◆ EXERCISE AIM
I'd like every line from the material below that has "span" in it.

Start of Block

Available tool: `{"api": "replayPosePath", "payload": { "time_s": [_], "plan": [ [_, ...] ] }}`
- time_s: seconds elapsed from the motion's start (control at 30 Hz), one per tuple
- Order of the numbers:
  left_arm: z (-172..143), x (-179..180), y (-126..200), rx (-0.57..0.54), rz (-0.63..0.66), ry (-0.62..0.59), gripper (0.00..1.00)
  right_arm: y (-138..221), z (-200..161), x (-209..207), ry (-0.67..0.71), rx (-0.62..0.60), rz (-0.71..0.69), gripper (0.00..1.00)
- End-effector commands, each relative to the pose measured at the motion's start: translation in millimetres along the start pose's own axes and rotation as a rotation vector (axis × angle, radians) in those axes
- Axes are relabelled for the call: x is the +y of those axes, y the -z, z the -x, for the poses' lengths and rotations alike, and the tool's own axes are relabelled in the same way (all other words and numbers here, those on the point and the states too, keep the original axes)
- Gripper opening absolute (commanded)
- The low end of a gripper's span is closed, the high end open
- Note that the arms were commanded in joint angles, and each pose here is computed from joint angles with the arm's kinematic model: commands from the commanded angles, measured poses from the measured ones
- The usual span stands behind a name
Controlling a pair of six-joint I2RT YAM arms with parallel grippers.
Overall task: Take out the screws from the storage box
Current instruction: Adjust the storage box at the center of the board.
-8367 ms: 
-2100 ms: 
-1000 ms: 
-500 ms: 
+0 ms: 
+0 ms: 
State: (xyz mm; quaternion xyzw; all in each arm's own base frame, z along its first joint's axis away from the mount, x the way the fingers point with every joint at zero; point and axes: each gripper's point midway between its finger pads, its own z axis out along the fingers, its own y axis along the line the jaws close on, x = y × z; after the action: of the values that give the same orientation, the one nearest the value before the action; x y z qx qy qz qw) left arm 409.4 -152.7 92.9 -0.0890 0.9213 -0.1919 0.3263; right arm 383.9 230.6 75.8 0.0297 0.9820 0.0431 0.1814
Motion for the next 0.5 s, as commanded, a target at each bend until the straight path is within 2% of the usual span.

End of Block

◆ EXERCISE ANSWER
- The low end of a gripper's span is closed, the high end open
- The usual span stands behind a name
Motion for the next 0.5 s, as commanded, a target at each bend until the straight path is within 2% of the usual span.

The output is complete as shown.